BEGIN Input material

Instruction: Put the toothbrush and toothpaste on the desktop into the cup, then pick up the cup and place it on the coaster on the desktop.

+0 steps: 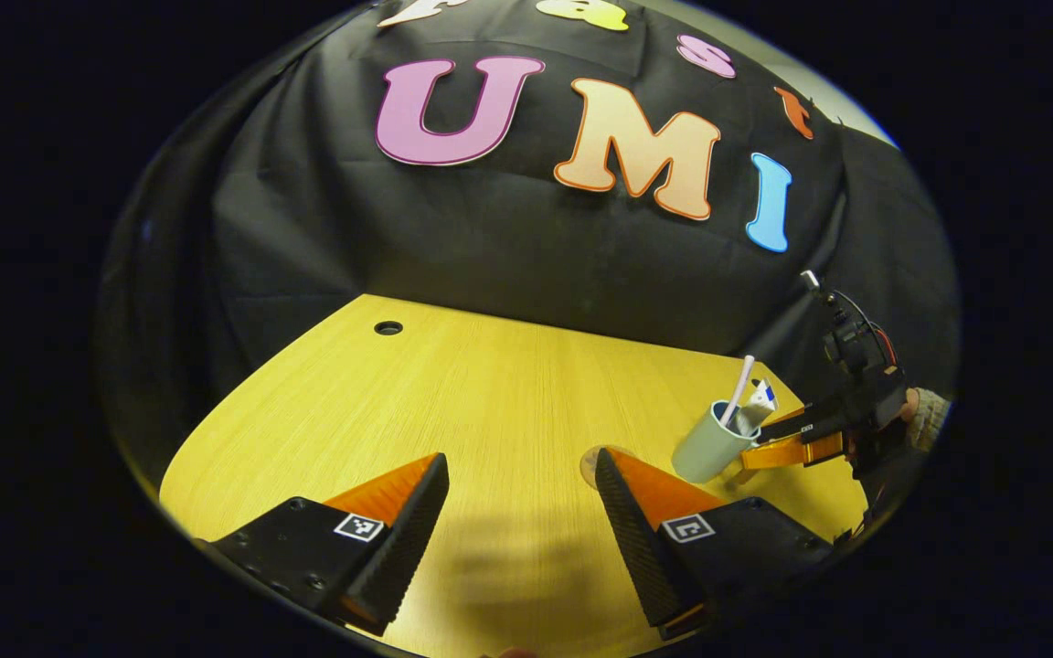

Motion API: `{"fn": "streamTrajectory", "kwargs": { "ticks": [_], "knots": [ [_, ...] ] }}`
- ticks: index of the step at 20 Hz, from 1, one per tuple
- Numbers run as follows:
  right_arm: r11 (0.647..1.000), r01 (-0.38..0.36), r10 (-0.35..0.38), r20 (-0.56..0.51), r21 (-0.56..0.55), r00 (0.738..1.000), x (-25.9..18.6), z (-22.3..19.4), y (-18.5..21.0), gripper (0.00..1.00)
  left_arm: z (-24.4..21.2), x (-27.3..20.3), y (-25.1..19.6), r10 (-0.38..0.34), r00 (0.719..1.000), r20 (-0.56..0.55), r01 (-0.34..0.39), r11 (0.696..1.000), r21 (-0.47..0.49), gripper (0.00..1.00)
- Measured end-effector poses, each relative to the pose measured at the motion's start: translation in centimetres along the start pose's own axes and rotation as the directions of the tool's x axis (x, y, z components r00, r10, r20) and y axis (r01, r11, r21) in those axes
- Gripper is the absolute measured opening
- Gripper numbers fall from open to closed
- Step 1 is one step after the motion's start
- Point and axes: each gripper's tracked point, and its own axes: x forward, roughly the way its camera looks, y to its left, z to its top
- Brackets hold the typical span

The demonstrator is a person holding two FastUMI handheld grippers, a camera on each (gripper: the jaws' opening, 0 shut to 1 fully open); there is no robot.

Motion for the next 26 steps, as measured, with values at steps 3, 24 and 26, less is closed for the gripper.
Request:
{"fn": "streamTrajectory", "kwargs": {
  "ticks": [3, 24, 26],
  "knots": [
    [1.0, -0.008, 0.008, -0.063, 0.006, 0.998, 0.8, 0.0, -0.3, 0.78, -0.9, 0.0, 0.2, 0.011, 1.0, -0.024, -0.011, 1.0, -0.015, 0.94],
    [0.994, 0.098, -0.107, -0.176, -0.056, 0.979, 2.5, -2.1, -0.3, 0.27, -1.9, 0.2, 0.9, 0.036, 0.997, -0.069, -0.037, 0.999, -0.019, 0.94],
    [0.989, 0.124, -0.136, -0.158, -0.08, 0.978, 2.3, -1.6, -0.2, 0.24, -2.0, 0.0, 0.8, 0.023, 0.997, -0.074, -0.024, 1.0, -0.014, 0.94]
  ]
}}
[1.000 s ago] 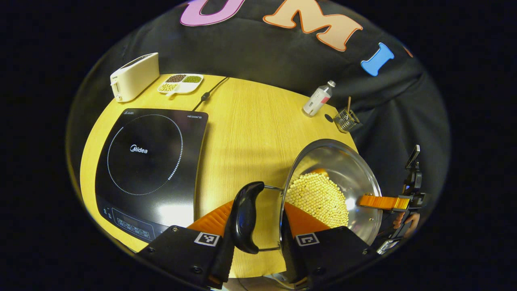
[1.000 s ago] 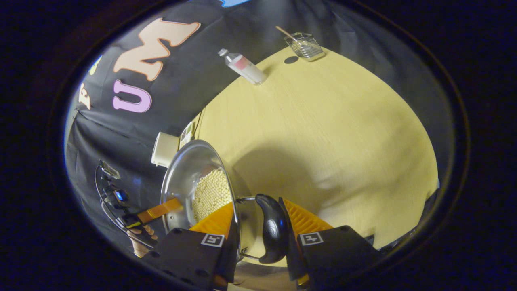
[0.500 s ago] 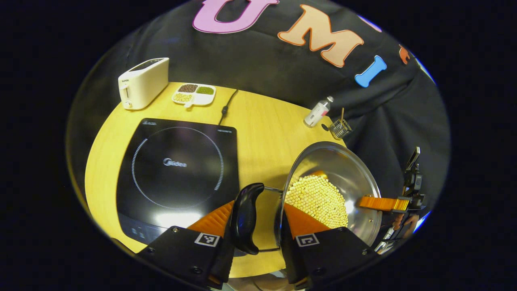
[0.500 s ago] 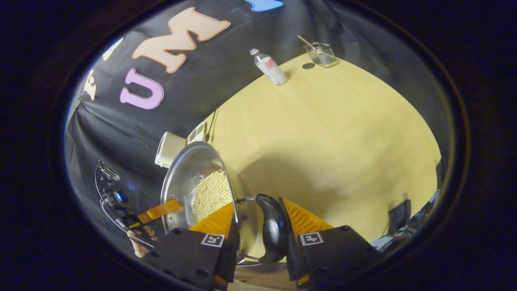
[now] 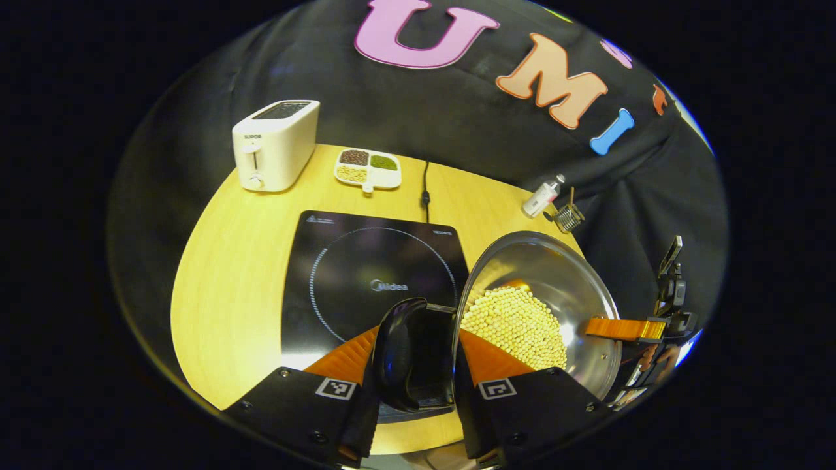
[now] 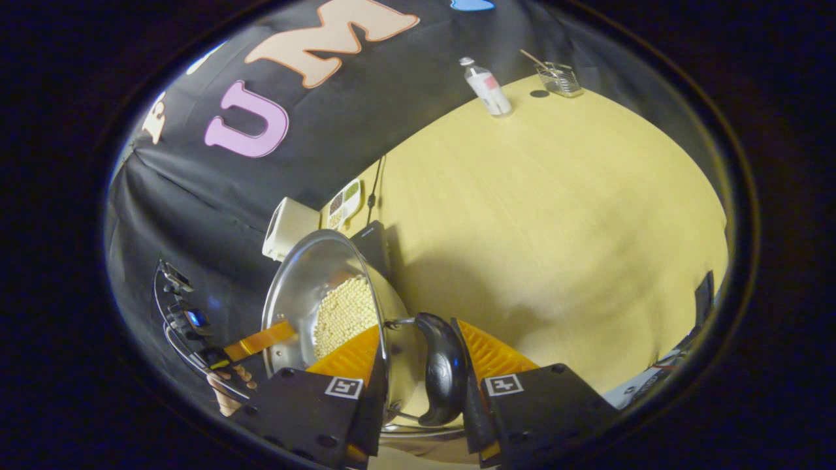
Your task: First push the handle of the pot to place it horizontally, then grasp the pot with both hands and set it on the induction cooktop.
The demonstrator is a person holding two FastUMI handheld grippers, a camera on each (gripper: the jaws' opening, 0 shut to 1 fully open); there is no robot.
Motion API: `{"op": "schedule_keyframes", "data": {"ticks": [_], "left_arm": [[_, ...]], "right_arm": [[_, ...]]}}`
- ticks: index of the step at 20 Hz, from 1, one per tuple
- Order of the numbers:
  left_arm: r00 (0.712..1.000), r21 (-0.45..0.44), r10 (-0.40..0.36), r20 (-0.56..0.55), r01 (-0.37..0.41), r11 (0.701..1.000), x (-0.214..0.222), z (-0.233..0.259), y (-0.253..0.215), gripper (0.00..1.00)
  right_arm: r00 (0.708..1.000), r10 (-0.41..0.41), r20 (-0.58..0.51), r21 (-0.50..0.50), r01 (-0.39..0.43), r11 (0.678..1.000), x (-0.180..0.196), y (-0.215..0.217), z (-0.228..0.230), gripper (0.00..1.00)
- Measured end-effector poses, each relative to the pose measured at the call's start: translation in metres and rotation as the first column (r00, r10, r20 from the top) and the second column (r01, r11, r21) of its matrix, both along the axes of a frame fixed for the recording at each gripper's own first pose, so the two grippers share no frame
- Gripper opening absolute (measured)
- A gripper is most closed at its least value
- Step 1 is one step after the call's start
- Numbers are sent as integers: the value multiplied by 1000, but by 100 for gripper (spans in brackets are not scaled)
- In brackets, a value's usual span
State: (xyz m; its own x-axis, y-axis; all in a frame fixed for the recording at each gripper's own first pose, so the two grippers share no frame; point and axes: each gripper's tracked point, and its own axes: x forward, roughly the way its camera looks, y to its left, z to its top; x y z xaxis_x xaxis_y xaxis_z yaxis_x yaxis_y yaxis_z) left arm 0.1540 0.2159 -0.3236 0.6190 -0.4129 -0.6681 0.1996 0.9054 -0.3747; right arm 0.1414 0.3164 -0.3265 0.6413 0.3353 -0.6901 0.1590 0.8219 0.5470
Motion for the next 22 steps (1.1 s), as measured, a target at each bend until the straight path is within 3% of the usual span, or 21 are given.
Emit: {"op": "schedule_keyframes", "data": {"ticks": [10, 18, 19, 20, 22], "left_arm": [[996, 25, 58, 66, -59, 998, 59, -14, 73, 53], [990, 68, 93, 103, -100, 993, 88, -27, 101, 55], [990, 63, 100, 97, -106, 992, 87, -29, 103, 54], [990, 55, 110, 84, -114, 992, 89, -37, 105, 54], [991, 37, 126, 53, -128, 991, 90, -50, 103, 56]], "right_arm": [[997, 26, 69, -7, -26, 1000, 70, 77, -8, 46], [994, 19, 105, 6, -19, 1000, 112, 108, -32, 46], [994, 20, 110, 2, -20, 1000, 115, 109, -34, 53], [993, 20, 114, -3, -19, 1000, 118, 109, -36, 46], [994, 22, 109, -14, -21, 1000, 119, 109, -41, 46]]}}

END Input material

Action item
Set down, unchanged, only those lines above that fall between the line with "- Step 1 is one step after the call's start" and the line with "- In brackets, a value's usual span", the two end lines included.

Exercise output
- Step 1 is one step after the call's start
- Numbers are sent as integers: the value multiplied by 1000, but by 100 for gripper (spans in brackets are not scaled)
- In brackets, a value's usual span

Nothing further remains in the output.